“Enter title here”

This is a little heavy. Because I have just spent a couple of hours reading very heavy things. First a very well-researched and written article about the recognition of systematic and wide-spread rape as a war crime through the tenacious journey of women refusing to forget or be forgotten. Then some not-that-revealing-after-all writings about technology and its evolving imprint on capitalism and society. Then into a small Angela Davis rabbit hole, first about the feminisation of the “working class”, then on racism and neo-liberalisation. And finally, a poem by June Jordan about race, gender, and everything that it entails by being seemingly always inhabiting the wrong body, the wrong skin.

And I emerge from all of this feeling suddenly, very tired.

First on race. When it is visible, I don’t really recognise myself in its language. Maybe I am reading the wrong things. Because whatever seem to be loudest and most voluminously written cleaves the world into three. Like the holy trinity: black, white, dan lain-lain. And maybe it’s about (un)shared history, and simultaneously bringing to mind the kind of history that also gets most airplay because of who owns the airwaves. Maybe it’s about the most radical of theorists|activists feeling obliged to mention “intersectionality” like some magic word, and adding a couple of examples trailing after it, but the singularity of analysis remains largely untouched. Because we too, are rooted in where we come from. Maybe it’s about the racism that is stitched on my skin the minute I learn language coming from Malaysia, where even the word “diversity” is balked at, preferring instead some kind of comfort in the distance of the word “tolerance,” and where you can’t speak about race, without speaking about religion, or about which direction your piece of Malay(a)(sia) you stand from. We have our own version of the holy trinity, and trails of examples for inclusion.
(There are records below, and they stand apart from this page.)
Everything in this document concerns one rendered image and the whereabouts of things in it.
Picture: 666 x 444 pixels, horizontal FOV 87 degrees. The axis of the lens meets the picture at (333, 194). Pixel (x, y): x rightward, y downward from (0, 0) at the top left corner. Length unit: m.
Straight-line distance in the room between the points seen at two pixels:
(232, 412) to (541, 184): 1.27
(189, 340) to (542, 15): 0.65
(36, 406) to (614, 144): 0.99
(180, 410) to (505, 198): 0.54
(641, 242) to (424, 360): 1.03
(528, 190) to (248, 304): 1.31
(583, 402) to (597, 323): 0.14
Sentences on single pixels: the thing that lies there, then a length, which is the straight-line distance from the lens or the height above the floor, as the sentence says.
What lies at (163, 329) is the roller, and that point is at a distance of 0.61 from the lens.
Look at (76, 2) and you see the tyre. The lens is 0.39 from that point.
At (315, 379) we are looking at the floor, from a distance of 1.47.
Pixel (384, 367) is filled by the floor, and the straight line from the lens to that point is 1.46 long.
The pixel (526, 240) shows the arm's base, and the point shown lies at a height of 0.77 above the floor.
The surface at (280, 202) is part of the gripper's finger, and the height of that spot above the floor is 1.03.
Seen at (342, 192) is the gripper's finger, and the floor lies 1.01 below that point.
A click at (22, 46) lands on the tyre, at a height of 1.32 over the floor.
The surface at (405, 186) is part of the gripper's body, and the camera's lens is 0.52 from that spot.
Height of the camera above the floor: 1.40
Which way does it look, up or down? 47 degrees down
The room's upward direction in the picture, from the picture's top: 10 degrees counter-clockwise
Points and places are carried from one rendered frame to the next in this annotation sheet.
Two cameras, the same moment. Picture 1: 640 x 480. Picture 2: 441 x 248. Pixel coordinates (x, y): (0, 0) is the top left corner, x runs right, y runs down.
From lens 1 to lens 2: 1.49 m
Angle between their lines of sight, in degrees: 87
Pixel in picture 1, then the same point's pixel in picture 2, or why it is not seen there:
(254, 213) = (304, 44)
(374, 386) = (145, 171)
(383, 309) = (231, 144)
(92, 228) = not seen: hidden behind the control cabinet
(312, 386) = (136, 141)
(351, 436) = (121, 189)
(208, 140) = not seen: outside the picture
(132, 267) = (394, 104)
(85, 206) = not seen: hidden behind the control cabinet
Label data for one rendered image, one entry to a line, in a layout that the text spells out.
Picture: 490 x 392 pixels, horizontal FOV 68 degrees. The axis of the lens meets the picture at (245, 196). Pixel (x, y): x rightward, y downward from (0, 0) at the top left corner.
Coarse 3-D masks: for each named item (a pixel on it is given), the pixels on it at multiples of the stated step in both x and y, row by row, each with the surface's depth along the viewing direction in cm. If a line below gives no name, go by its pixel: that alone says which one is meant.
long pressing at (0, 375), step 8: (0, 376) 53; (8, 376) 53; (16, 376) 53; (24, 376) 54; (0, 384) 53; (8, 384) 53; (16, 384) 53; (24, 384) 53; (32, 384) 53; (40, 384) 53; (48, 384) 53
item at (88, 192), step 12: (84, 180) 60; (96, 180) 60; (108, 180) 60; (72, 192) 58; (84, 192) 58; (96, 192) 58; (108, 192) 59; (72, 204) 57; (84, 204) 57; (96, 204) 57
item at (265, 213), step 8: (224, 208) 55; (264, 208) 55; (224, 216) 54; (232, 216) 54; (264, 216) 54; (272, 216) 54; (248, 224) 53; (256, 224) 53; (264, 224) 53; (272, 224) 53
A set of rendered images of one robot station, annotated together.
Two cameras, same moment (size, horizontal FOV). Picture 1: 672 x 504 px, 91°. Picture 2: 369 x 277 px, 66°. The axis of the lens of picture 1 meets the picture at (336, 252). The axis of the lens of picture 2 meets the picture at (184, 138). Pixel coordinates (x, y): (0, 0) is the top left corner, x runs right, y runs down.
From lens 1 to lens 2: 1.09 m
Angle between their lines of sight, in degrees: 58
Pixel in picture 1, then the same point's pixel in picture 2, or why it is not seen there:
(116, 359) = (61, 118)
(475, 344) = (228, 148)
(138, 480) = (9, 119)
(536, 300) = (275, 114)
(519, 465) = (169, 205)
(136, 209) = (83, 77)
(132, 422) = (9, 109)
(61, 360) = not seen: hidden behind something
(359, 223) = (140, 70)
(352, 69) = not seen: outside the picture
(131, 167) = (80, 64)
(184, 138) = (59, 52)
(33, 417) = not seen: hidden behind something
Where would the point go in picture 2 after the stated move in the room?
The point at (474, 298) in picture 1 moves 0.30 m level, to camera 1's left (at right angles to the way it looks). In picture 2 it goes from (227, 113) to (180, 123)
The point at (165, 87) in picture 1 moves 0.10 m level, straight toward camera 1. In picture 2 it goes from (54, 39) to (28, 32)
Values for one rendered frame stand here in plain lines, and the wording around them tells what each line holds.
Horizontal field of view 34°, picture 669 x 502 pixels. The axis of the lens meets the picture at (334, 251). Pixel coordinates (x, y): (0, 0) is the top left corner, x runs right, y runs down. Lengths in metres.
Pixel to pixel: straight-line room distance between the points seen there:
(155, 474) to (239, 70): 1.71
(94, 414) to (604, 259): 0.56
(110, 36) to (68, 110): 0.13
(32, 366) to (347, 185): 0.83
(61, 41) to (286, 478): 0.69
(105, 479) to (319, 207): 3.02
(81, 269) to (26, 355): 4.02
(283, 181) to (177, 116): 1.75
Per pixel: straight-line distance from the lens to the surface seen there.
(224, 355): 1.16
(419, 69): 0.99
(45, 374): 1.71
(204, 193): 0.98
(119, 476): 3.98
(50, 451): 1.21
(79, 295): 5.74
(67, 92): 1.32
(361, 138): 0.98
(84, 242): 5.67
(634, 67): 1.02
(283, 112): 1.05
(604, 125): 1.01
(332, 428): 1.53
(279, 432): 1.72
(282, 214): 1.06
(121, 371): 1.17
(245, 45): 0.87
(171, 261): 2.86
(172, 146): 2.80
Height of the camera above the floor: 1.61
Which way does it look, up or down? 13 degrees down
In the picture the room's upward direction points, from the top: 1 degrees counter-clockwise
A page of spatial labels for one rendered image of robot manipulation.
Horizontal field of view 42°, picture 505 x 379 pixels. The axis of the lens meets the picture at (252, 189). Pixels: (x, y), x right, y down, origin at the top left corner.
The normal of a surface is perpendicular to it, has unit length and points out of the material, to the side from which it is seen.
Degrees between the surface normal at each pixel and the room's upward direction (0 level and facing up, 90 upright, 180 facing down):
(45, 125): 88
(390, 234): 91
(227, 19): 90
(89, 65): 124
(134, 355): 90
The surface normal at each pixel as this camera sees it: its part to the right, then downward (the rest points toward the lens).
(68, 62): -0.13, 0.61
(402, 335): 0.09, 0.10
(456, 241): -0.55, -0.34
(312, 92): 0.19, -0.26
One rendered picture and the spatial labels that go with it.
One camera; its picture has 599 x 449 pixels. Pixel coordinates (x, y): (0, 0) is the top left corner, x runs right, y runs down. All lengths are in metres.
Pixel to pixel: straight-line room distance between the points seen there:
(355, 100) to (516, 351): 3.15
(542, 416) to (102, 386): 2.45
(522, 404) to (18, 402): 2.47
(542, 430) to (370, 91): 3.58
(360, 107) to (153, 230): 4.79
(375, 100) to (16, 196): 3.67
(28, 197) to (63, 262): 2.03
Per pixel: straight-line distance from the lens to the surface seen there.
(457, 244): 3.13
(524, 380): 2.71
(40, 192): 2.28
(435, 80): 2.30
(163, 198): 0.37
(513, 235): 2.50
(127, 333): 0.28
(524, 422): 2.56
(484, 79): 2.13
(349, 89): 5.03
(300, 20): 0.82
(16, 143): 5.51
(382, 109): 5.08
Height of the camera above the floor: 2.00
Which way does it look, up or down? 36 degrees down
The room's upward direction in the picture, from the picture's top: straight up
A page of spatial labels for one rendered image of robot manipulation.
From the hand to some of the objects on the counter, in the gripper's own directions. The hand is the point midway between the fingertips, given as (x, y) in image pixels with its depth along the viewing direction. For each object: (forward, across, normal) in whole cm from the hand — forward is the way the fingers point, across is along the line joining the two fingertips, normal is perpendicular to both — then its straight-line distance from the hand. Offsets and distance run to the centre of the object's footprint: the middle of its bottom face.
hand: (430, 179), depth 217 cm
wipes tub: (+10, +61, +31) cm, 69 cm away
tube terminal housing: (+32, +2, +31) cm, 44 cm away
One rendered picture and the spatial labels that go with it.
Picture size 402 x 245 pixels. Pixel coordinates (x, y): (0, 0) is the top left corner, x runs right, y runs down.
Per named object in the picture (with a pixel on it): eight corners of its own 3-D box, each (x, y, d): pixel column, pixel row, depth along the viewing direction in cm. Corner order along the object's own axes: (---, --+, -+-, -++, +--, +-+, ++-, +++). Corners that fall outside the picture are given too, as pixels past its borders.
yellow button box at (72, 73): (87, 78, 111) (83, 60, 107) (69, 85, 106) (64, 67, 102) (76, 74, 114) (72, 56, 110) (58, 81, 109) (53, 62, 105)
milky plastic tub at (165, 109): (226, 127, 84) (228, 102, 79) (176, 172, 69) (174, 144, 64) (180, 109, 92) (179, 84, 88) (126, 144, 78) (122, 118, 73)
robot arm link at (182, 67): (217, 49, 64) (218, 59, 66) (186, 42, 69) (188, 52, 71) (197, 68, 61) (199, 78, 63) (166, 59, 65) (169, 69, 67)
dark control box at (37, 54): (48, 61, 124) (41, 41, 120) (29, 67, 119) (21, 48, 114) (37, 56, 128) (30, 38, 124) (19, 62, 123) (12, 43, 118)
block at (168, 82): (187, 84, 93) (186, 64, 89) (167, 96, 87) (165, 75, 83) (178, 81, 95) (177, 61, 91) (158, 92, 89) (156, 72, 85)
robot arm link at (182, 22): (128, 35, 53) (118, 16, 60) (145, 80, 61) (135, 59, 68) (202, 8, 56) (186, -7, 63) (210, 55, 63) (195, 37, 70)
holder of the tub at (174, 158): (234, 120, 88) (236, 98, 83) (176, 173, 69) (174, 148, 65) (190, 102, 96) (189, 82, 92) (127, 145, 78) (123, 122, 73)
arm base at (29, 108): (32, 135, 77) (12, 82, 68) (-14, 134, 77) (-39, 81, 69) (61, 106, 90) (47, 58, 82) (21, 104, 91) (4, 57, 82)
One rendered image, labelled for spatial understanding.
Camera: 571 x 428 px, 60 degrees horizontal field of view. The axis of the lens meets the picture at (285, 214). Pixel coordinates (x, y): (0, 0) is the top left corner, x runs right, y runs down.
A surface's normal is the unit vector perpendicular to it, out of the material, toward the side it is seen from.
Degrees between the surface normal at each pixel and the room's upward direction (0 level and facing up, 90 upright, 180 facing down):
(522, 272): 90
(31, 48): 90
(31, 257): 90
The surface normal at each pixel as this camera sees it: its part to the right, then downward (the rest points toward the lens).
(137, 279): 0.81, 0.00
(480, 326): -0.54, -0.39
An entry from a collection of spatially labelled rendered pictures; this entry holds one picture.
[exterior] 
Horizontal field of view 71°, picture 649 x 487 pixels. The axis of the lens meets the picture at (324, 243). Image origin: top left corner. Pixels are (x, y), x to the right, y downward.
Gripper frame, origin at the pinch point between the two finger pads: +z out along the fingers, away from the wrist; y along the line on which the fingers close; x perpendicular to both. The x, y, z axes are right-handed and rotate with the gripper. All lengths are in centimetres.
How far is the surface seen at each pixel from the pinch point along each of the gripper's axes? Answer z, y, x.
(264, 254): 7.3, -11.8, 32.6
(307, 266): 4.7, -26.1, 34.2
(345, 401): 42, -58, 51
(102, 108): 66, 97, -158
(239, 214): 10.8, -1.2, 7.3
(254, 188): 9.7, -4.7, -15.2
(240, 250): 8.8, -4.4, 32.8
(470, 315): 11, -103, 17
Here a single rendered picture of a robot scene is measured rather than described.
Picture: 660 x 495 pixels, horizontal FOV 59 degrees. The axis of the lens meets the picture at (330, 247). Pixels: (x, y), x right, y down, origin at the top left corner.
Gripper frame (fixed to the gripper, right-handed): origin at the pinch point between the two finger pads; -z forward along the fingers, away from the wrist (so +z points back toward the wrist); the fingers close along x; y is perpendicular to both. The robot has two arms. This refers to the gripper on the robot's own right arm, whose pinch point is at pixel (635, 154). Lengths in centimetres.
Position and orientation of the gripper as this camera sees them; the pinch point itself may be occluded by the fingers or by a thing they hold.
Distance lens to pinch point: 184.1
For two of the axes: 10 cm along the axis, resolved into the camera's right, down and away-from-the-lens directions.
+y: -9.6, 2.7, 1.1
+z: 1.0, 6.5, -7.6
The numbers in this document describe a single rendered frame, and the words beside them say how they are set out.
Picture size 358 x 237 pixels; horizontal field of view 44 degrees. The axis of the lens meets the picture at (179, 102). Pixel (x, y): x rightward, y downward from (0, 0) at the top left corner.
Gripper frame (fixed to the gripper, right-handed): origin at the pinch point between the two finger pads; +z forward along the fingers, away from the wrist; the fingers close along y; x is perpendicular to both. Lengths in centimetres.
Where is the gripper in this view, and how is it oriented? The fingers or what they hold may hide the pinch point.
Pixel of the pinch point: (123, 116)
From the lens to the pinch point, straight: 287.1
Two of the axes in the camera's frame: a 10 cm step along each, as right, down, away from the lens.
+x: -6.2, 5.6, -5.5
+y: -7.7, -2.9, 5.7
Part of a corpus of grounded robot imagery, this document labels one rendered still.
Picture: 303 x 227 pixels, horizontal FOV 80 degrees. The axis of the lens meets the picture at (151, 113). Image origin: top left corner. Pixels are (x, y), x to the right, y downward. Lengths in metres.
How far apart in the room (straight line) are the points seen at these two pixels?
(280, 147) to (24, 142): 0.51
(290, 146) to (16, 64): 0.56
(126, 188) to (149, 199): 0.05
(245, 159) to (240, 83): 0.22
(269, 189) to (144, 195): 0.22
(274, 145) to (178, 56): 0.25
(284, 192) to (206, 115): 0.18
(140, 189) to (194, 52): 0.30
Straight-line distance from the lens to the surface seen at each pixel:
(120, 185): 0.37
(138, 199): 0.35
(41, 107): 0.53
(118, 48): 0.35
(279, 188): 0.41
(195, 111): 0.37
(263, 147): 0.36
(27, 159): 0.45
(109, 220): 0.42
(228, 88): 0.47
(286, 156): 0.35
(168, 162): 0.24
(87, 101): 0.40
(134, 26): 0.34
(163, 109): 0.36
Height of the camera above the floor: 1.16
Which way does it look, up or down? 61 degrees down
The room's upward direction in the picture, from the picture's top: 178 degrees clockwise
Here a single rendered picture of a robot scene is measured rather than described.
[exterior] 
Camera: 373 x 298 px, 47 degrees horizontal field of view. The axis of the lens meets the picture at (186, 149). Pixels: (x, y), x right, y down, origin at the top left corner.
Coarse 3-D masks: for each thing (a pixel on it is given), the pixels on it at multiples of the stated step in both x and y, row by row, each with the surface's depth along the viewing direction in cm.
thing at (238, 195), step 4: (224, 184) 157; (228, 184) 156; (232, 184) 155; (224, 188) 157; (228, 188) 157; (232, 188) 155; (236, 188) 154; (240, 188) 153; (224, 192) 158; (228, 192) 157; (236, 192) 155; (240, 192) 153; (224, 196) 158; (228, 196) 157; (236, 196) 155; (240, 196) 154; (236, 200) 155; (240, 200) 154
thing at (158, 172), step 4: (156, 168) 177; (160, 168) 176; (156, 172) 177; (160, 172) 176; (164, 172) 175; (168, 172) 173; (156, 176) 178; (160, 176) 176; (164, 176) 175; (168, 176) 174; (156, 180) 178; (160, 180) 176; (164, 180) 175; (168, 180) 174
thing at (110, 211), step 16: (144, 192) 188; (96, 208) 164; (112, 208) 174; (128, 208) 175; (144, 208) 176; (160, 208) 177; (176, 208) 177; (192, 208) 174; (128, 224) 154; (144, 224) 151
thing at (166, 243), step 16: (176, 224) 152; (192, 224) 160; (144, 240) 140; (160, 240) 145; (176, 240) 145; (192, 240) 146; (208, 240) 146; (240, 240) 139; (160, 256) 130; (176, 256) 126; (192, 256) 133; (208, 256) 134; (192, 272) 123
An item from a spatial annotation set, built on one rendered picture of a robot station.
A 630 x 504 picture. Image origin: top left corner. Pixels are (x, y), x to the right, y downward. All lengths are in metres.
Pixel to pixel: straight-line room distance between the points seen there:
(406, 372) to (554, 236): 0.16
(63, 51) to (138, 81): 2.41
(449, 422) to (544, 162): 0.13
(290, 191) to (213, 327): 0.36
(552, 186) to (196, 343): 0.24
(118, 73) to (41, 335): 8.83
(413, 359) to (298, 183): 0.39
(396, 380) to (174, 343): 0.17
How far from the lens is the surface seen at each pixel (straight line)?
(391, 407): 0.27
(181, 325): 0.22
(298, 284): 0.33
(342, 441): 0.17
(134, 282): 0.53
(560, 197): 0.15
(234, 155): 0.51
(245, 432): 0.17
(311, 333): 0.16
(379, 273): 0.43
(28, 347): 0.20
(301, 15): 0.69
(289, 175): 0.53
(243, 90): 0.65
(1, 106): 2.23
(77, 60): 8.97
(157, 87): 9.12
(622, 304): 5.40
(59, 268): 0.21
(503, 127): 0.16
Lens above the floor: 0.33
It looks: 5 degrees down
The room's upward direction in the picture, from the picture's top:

What’s useful though, is the reminder to ground race-analysis on institutions and the psychical, emotional, social and economic history that it lives on. Like some kind of bacteria or moss on the gutter-drains. So what is our history? And maybe this is another entry point for me into MDA – when I get anxious that even in our scarcity of everyday visual artefacts – which is disappearing and reappearing through nostalgic-nationalistic curatorial lenses – that it is only of one, two, maybe three stories. That that’s really besides the point. It’s not about constitution of identities, but about re/constructions of institutions that re/constructs history that embeds itself into our skin like bacteria, like moss. And that every single conversation of “race” obliterates even as it illuminates. But the conversation must continue.

Second on rape. Rape as everyday contained terror before you even learn the word “puki” or “cibai” or “vagina.” Rape as the violent expression of patriarchal power. Rape as weapon of war. Rape as metaphor. Rape as the hidden seed of experience in the bodies of people I know, I love. Rape as reduced to the unspeakable trauma just behind the skin that risks escape with a single “trigger.”

Rape as a word that gains its might through the conjuring of the sanctity of sex. When what we mean is the integrity of my body. The force of my autonomy.

I think first of all, I am really done with rape as a metaphor. No more poems about rape that moves from the body to institutions to words. No more shitty campaigns, articles or political satire that uses rape as a convenient way to rouse up the imagined horror of violation. No more tricks to talk about the utter active disregard of some kinds of bodies having the core of autonomy by summoning and reinforcing weird notions about sex as the worst thing you could do to another human being, while simultaneously obliterating the conversation because it’s too “sensitive/hard/disturbing to talk about.”

Because that just keeps the wheel turning.

And oddly, as I’m trying to find the title for this heavy post, which I may regret after having some sleep, I realise that the difference between race and rape, is a letter.